Dataset records:

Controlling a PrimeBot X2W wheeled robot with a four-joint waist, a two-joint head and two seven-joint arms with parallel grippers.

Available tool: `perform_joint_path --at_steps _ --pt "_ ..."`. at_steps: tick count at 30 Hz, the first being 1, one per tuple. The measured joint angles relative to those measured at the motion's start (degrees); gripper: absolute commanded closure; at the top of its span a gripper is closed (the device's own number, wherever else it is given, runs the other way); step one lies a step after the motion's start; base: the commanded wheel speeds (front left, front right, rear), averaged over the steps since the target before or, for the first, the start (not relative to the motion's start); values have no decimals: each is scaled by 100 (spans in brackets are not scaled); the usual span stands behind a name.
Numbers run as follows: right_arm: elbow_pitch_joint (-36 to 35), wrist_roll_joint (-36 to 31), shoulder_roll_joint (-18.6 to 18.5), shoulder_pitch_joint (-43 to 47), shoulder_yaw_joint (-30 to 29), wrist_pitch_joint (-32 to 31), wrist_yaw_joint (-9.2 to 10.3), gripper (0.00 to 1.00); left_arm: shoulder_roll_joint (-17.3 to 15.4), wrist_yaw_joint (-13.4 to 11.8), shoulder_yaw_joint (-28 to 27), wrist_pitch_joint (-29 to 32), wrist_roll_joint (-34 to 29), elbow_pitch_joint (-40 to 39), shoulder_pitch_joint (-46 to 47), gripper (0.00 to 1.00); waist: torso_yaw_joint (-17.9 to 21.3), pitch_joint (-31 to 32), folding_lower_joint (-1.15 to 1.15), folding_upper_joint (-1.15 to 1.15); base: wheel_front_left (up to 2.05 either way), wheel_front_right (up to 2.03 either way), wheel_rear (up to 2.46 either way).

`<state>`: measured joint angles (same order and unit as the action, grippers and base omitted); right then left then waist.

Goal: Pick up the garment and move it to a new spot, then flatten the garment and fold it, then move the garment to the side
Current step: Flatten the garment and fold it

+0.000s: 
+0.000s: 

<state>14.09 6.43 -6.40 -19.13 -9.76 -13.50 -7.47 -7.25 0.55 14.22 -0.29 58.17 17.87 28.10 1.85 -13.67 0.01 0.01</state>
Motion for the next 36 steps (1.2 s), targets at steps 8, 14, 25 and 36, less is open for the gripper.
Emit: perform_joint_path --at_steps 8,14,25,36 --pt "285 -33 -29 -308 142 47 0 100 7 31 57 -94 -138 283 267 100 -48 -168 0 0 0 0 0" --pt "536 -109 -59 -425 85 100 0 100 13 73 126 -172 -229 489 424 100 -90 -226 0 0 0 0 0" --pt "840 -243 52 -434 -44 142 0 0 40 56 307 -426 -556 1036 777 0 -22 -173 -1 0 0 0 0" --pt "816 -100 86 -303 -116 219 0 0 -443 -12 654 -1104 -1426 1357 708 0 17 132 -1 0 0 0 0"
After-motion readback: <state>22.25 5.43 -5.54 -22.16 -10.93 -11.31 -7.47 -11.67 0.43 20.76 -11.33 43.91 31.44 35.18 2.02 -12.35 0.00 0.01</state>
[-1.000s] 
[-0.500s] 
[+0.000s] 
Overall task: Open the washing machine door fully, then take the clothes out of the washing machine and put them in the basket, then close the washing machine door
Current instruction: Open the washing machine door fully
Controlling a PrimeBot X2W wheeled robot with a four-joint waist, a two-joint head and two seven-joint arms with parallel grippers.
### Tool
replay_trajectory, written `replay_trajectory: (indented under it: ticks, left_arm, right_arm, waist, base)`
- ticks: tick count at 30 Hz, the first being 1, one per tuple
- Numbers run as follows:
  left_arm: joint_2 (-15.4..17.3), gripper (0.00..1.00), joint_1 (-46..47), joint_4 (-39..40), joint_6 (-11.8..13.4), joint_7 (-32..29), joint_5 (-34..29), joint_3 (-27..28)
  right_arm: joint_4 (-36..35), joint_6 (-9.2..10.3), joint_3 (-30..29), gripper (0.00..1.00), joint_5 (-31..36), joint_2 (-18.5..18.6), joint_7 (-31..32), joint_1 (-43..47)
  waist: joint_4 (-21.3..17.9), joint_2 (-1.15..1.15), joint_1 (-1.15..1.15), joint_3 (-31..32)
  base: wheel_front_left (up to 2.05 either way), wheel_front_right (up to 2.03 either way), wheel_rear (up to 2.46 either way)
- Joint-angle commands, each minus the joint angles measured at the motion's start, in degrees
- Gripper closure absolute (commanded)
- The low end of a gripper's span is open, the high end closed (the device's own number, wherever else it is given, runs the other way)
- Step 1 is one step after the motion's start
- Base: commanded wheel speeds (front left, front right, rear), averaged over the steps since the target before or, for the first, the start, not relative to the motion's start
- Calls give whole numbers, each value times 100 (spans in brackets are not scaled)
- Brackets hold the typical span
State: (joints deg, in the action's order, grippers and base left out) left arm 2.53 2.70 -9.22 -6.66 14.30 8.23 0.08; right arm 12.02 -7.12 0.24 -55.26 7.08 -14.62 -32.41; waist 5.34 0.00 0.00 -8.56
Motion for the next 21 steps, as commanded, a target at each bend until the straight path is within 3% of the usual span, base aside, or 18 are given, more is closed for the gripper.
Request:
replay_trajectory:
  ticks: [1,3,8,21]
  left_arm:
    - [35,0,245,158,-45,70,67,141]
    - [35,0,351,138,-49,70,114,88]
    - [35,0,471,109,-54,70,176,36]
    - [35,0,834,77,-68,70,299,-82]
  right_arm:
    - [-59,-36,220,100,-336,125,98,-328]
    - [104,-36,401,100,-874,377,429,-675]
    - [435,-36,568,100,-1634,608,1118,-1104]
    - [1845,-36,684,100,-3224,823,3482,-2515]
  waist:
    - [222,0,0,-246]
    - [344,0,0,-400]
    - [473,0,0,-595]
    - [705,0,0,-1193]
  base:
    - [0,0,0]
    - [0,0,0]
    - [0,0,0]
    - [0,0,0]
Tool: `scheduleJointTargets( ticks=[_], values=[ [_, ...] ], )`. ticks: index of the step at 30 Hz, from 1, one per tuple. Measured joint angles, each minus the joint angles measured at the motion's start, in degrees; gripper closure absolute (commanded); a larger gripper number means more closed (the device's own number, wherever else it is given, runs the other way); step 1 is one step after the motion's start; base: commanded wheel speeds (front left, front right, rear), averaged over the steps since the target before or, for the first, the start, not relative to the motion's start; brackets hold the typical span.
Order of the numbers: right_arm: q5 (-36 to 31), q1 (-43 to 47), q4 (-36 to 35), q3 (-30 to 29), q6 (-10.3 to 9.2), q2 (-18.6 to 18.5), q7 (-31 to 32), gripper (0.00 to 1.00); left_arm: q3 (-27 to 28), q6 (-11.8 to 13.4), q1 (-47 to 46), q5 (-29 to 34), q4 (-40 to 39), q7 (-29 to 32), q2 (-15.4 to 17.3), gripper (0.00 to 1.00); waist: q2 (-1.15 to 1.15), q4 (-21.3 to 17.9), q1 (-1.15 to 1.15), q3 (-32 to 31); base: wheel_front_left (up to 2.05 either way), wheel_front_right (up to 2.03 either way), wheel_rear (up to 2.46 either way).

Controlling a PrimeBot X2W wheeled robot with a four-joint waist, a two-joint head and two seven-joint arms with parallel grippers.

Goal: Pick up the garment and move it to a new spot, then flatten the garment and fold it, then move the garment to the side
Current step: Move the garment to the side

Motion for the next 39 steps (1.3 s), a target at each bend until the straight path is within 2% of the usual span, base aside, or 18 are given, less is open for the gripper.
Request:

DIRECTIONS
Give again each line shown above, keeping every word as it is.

RESPONSE TO THIS TASK
Controlling a PrimeBot X2W wheeled robot with a four-joint waist, a two-joint head and two seven-joint arms with parallel grippers.

Available tool: `perform_joint_path --at_steps _ --pt "_ ..."`. at_steps: tick count at 30 Hz, the first being 1, one per tuple. The measured joint angles relative to those measured at the motion's start (degrees); gripper: absolute commanded closure; at the top of its span a gripper is closed (the device's own number, wherever else it is given, runs the other way); step one lies a step after the motion's start; base: the commanded wheel speeds (front left, front right, rear), averaged over the steps since the target before or, for the first, the start (not relative to the motion's start); values have no decimals: each is scaled by 100 (spans in brackets are not scaled); the usual span stands behind a name.
Numbers run as follows: right_arm: elbow_pitch_joint (-36 to 35), wrist_roll_joint (-36 to 31), shoulder_roll_joint (-18.6 to 18.5), shoulder_pitch_joint (-43 to 47), shoulder_yaw_joint (-30 to 29), wrist_pitch_joint (-32 to 31), wrist_yaw_joint (-9.2 to 10.3), gripper (0.00 to 1.00); left_arm: shoulder_roll_joint (-17.3 to 15.4), wrist_yaw_joint (-13.4 to 11.8), shoulder_yaw_joint (-28 to 27), wrist_pitch_joint (-29 to 32), wrist_roll_joint (-34 to 29), elbow_pitch_joint (-40 to 39), shoulder_pitch_joint (-46 to 47), gripper (0.00 to 1.00); waist: torso_yaw_joint (-17.9 to 21.3), pitch_joint (-31 to 32), folding_lower_joint (-1.15 to 1.15), folding_upper_joint (-1.15 to 1.15); base: wheel_front_left (up to 2.05 either way), wheel_front_right (up to 2.03 either way), wheel_rear (up to 2.46 either way).

`<state>`: measured joint angles (same order and unit as the action, grippers and base omitted); right then left then waist.

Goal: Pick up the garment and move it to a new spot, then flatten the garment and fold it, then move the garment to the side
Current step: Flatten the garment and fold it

+0.000s: 
+0.000s: 

<state>14.09 6.43 -6.40 -19.13 -9.76 -13.50 -7.47 -7.25 0.55 14.22 -0.29 58.17 17.87 28.10 1.85 -13.67 0.01 0.01</state>
Motion for the next 36 steps (1.2 s), targets at steps 8, 14, 25 and 36, less is open for the gripper.
Emit: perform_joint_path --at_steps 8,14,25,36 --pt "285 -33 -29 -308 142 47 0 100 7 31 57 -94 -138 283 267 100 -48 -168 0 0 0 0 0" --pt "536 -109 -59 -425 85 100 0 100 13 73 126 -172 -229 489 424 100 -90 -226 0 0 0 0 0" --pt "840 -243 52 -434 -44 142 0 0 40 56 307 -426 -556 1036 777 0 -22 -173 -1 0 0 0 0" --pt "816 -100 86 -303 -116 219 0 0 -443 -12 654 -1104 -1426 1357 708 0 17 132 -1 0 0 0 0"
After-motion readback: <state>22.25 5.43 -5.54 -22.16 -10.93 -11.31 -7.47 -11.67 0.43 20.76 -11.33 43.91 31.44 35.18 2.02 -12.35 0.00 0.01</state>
[-1.000s] 
[-0.500s] 
[+0.000s] 
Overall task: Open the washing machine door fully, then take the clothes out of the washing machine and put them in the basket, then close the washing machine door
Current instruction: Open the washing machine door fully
Controlling a PrimeBot X2W wheeled robot with a four-joint waist, a two-joint head and two seven-joint arms with parallel grippers.
### Tool
replay_trajectory, written `replay_trajectory: (indented under it: ticks, left_arm, right_arm, waist, base)`
- ticks: tick count at 30 Hz, the first being 1, one per tuple
- Numbers run as follows:
  left_arm: joint_2 (-15.4..17.3), gripper (0.00..1.00), joint_1 (-46..47), joint_4 (-39..40), joint_6 (-11.8..13.4), joint_7 (-32..29), joint_5 (-34..29), joint_3 (-27..28)
  right_arm: joint_4 (-36..35), joint_6 (-9.2..10.3), joint_3 (-30..29), gripper (0.00..1.00), joint_5 (-31..36), joint_2 (-18.5..18.6), joint_7 (-31..32), joint_1 (-43..47)
  waist: joint_4 (-21.3..17.9), joint_2 (-1.15..1.15), joint_1 (-1.15..1.15), joint_3 (-31..32)
  base: wheel_front_left (up to 2.05 either way), wheel_front_right (up to 2.03 either way), wheel_rear (up to 2.46 either way)
- Joint-angle commands, each minus the joint angles measured at the motion's start, in degrees
- Gripper closure absolute (commanded)
- The low end of a gripper's span is open, the high end closed (the device's own number, wherever else it is given, runs the other way)
- Step 1 is one step after the motion's start
- Base: commanded wheel speeds (front left, front right, rear), averaged over the steps since the target before or, for the first, the start, not relative to the motion's start
- Calls give whole numbers, each value times 100 (spans in brackets are not scaled)
- Brackets hold the typical span
State: (joints deg, in the action's order, grippers and base left out) left arm 2.53 2.70 -9.22 -6.66 14.30 8.23 0.08; right arm 12.02 -7.12 0.24 -55.26 7.08 -14.62 -32.41; waist 5.34 0.00 0.00 -8.56
Motion for the next 21 steps, as commanded, a target at each bend until the straight path is within 3% of the usual span, base aside, or 18 are given, more is closed for the gripper.
Request:
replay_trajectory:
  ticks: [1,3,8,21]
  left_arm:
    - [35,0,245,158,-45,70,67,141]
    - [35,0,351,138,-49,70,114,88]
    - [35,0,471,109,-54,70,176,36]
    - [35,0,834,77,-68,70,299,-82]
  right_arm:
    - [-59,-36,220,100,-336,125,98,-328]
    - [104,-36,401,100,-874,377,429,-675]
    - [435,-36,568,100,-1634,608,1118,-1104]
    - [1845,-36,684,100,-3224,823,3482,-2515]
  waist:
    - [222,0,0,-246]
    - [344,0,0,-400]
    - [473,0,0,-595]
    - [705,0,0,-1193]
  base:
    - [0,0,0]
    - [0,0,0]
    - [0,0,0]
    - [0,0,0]
Tool: `scheduleJointTargets( ticks=[_], values=[ [_, ...] ], )`. ticks: index of the step at 30 Hz, from 1, one per tuple. Measured joint angles, each minus the joint angles measured at the motion's start, in degrees; gripper closure absolute (commanded); a larger gripper number means more closed (the device's own number, wherever else it is given, runs the other way); step 1 is one step after the motion's start; base: commanded wheel speeds (front left, front right, rear), averaged over the steps since the target before or, for the first, the start, not relative to the motion's start; brackets hold the typical span.
Order of the numbers: right_arm: q5 (-36 to 31), q1 (-43 to 47), q4 (-36 to 35), q3 (-30 to 29), q6 (-10.3 to 9.2), q2 (-18.6 to 18.5), q7 (-31 to 32), gripper (0.00 to 1.00); left_arm: q3 (-27 to 28), q6 (-11.8 to 13.4), q1 (-47 to 46), q5 (-29 to 34), q4 (-40 to 39), q7 (-29 to 32), q2 (-15.4 to 17.3), gripper (0.00 to 1.00); waist: q2 (-1.15 to 1.15), q4 (-21.3 to 17.9), q1 (-1.15 to 1.15), q3 (-32 to 31); base: wheel_front_left (up to 2.05 either way), wheel_front_right (up to 2.03 either way), wheel_rear (up to 2.46 either way).

Controlling a PrimeBot X2W wheeled robot with a four-joint waist, a two-joint head and two seven-joint arms with parallel grippers.

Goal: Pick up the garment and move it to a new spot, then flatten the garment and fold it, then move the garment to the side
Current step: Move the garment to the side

Motion for the next 39 steps (1.3 s), a target at each bend until the straight path is within 2% of the usual span, base aside, or 18 are given, less is open for the gripper.
Request:

Now the output is complete.